By John Gruber
Manage GRC Faster with Drata’s Agentic Trust Management Platform
Jean-Louis Gassée:
What we see is Apple is doing what they do best: Taking chances. They made a risky bet with the iPhone X and covered it with the iPhone 8. The new and improved perception of Apple might come from the realization that both bets are winning, and that the iPhone X is a radically new, as opposed to a merely improved, breed of smartphone — and probably is the start of a new succession of carefully incremented future models.
A fork is exactly right: the iterative, familiar iPhone 8 and 8 Plus on one side of the fork, and the novel, back-to-the-drawing board iPhone X on the other.
Raquel Rutledge and Andrew Mollica, reporting for The Milwaukee Journal Sentinel:
Seven years ago, TripAdvisor repeatedly removed a post written by Kristie Love, a 35-year-old mother of two from Dallas. Love told how she had been raped by a security guard at a highly rated all-inclusive Mexican resort owned by the global chain, Iberostar, based in Spain.
She wrote how, after an evening with friends, she had returned to her room to find the electronic key card no longer opened her door at the Iberostar Paraiso near Playa del Carmen. She headed to the lobby of the sprawling resort to get her card reactivated and stopped to ask a uniformed guard whether she was walking in the right direction.
He motioned her to follow him, then overpowered her, dragged her into some bushes and raped her. When she reached the lobby in tears, hotel staff refused to call police.
A TripAdvisor moderator spotted the post soon after it had published and deemed it in violation of the company’s “family friendly” guidelines.
The following year, another young woman, 19 and on vacation with her family, reported to hotel officials in the same resort complex that a security guard had raped her in the bathroom.
And in 2015, still another woman, Jamie Valeri, 34, a mother of six from Wisconsin, was sexually assaulted at the same resort after she and her husband simultaneously blacked out in the middle of the day, barely into their third drink.
It’s positively sickening that as a matter of TripAdvisor policy, actual rapes, sexual assaults, and druggings are OK, but reports about these crimes on their forums are not. TripAdvisor should get sued out of existence.
Andrew Tanenbaum, creator of the MINIX operating system, in an open letter to Intel CEO Brian Krzanich:
Thanks for putting a version of MINIX 3 inside the ME-11 management engine chip used on almost all recent desktop and laptop computers in the world. I guess that makes MINIX the most widely used computer operating system in the world, even more than Windows, Linux, or MacOS. And I didn’t even know until I read a press report about it. Also here and here and here and here and here (in Dutch), and a bunch of other places.

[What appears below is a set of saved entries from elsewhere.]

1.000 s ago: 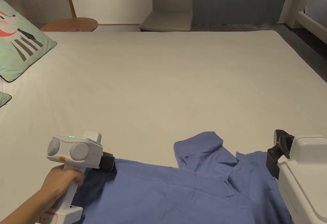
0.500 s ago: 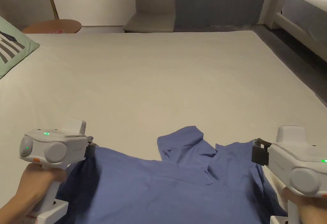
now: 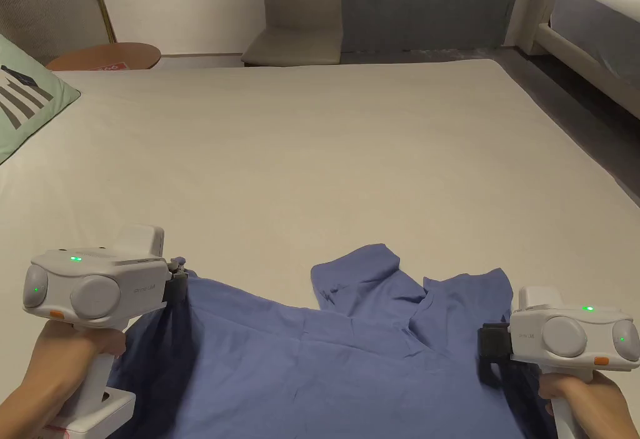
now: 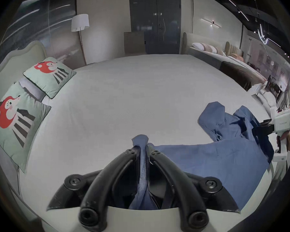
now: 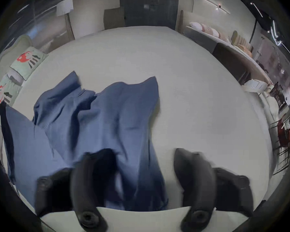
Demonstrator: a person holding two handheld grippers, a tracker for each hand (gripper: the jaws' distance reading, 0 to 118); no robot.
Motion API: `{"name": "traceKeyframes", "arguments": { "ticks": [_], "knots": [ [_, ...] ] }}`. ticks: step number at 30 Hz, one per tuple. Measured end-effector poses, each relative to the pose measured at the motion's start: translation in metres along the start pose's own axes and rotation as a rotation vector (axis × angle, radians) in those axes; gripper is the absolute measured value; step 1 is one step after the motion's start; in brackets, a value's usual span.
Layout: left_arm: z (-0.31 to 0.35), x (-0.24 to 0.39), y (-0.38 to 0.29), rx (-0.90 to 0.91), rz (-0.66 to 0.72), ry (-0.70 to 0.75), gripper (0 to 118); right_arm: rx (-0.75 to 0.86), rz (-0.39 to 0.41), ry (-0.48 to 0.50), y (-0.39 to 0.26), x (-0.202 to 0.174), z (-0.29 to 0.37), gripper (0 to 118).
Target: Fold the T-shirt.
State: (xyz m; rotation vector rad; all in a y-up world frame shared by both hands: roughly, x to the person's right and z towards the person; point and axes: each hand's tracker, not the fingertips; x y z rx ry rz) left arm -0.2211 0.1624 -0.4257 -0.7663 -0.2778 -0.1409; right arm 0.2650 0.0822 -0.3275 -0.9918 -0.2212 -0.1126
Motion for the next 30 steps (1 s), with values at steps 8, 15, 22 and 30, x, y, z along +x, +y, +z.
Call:
{"name": "traceKeyframes", "arguments": {
  "ticks": [8, 15, 22, 30],
  "knots": [
    [0.013, 0.001, -0.007, 0.019, 0.006, 0.021, 2, 0.114, 0.069, 0.044, 0.000, -0.006, 0.022, 2],
    [0.051, -0.011, -0.003, 0.129, 0.086, 0.058, 2, 0.421, 0.126, 0.022, 0.018, -0.021, 0.106, 1],
    [0.113, -0.035, 0.054, 0.337, 0.162, 0.128, 2, 0.742, 0.215, -0.055, 0.091, -0.040, 0.169, 1],
    [0.173, -0.046, 0.151, 0.585, 0.169, 0.224, 2, 1.048, 0.209, -0.100, 0.184, -0.068, 0.236, 1]
  ]
}}
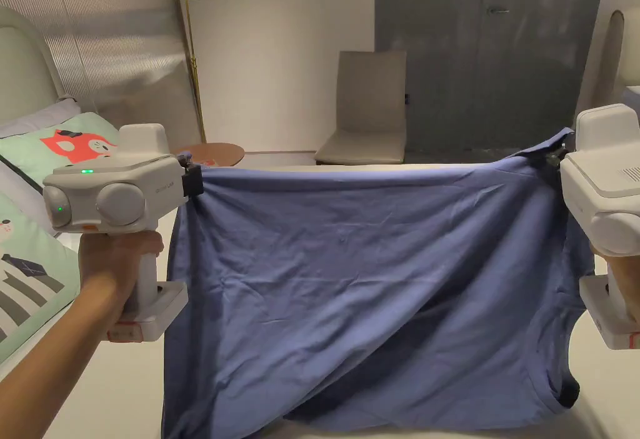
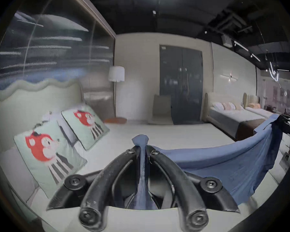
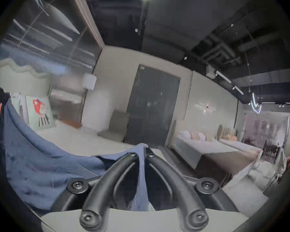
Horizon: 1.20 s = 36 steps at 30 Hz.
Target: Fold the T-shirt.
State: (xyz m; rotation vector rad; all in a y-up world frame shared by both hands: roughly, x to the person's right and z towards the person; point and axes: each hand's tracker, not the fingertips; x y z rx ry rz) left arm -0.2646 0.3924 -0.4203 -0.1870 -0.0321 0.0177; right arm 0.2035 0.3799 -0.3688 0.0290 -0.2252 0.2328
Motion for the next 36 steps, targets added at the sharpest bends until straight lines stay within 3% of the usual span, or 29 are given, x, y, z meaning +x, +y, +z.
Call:
{"name": "traceKeyframes", "arguments": {
  "ticks": [10, 18, 27, 36],
  "knots": [
    [-0.047, 0.010, 0.111, 0.199, 0.029, 0.075, 2, 0.210, -0.073, -0.046, 0.105, 0.010, -0.060, 1],
    [-0.092, 0.023, 0.128, 0.279, 0.031, 0.081, 2, 0.260, -0.118, -0.038, 0.119, 0.018, -0.089, 1],
    [-0.147, 0.029, 0.041, 0.165, 0.002, 0.077, 2, 0.120, -0.190, 0.034, 0.028, 0.012, -0.128, 1],
    [-0.148, 0.017, -0.086, -0.040, 0.003, 0.052, 2, -0.106, -0.233, 0.107, -0.100, -0.005, -0.117, 1]
  ]
}}
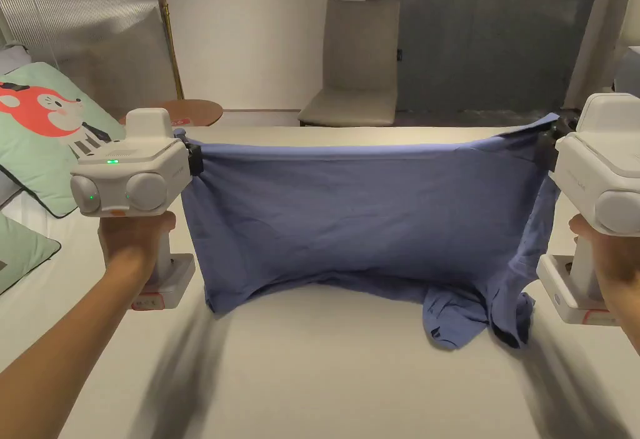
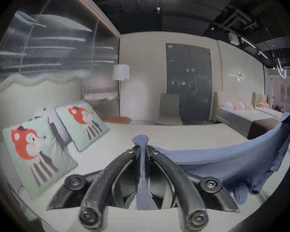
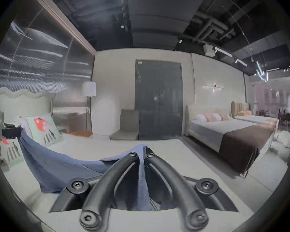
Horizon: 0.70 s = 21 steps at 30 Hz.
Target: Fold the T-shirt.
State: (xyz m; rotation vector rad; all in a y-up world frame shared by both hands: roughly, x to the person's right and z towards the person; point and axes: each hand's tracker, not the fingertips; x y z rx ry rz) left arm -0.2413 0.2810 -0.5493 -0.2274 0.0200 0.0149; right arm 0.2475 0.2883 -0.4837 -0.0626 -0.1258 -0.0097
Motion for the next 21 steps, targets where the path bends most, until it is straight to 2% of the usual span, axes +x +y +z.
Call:
{"name": "traceKeyframes", "arguments": {
  "ticks": [4, 8, 21],
  "knots": [
    [0.019, -0.009, -0.053, -0.075, -0.008, 0.006, 2, -0.087, -0.030, 0.037, -0.046, 0.004, 0.028, 1],
    [0.050, -0.018, -0.094, -0.133, -0.002, -0.004, 2, -0.150, -0.022, 0.058, -0.076, 0.004, 0.069, 1],
    [0.197, -0.043, -0.203, -0.315, -0.002, -0.020, 2, -0.334, -0.141, 0.133, -0.143, 0.020, 0.221, 1]
  ]
}}
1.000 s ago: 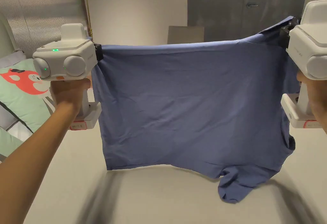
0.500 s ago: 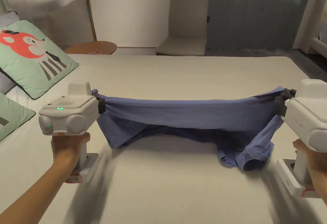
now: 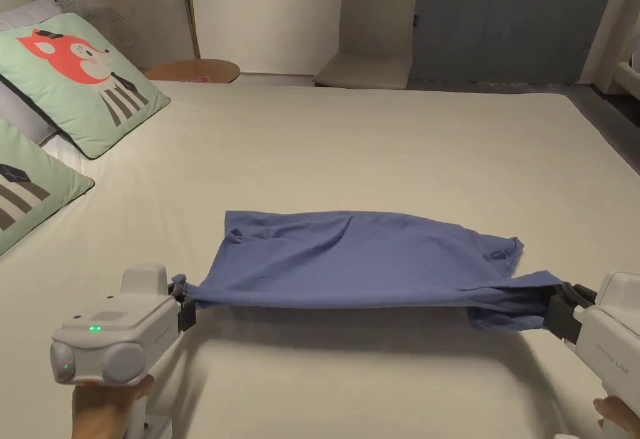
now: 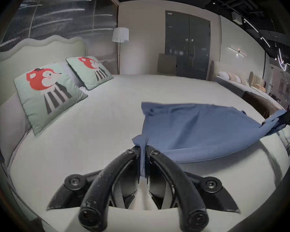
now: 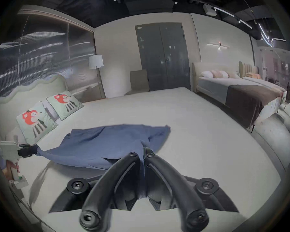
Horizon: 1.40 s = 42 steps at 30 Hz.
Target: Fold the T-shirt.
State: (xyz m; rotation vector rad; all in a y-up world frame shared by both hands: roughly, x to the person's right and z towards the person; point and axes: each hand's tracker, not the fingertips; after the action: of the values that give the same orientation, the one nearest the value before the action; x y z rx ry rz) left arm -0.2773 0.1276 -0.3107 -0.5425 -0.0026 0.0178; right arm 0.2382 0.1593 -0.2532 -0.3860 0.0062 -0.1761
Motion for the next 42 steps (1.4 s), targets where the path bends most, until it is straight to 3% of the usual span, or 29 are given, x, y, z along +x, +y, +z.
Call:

It’s an interesting development, having a full-blown operating system running inside a CPU. And it’s a nice feather in the cap for MINIX, which heretofore had best been known as a teaching OS for computer science students. But it can’t be the most-used OS in the world. Android is. (Or, if you only want to count the kernel-level operating system, Linux, which runs at the heart of Android.)
MINIX is now almost certainly the most widely-used OS on Intel-based computers, but Intel-based computers are now far outnumbered by ARM-based ones.
Bookmark this for the next time you see someone claim Apple Watch is a flop.
Notcho, from Cromulent Labs:
Not a fan of the notch? Want to hide the horns? Now you can quickly and easily create wallpapers that hide the notch on your new iPhone X.
It’s a clever little hack: you give Notcho an image, and Notcho lets you export a version with black bars and rounded corners at the top to hide the iPhone X’s sensor array notch. I don’t actually think this is a good idea — if there’s anywhere where I think embracing the notch is just fine, it’s on the lock and home screens. Where the notch should have been hidden is when you’re using apps. This utility doesn’t (and can’t) do anything about it. This was Apple’s decision to make, and even if you disagree with how they decided to handle it, I don’t think you should fight it. I still don’t like it, but I have to say that after nearly two weeks with iPhone X, I really don’t notice it.
But damn if the name “Notcho” isn’t clever — it might be the best possible name for a utility that does this. Also clever is the monetization strategy: Notcho is free to download and use, but any wallpapers you create with it are watermarked with “Notcho” in the bottom right corner. For $2 you can remove the watermark. And if anyone is going to be bothered by that watermark, it’s the same sort of person who’s bothered by the notch.
(I really hope that floppy disk icon for the Save button is a joke.)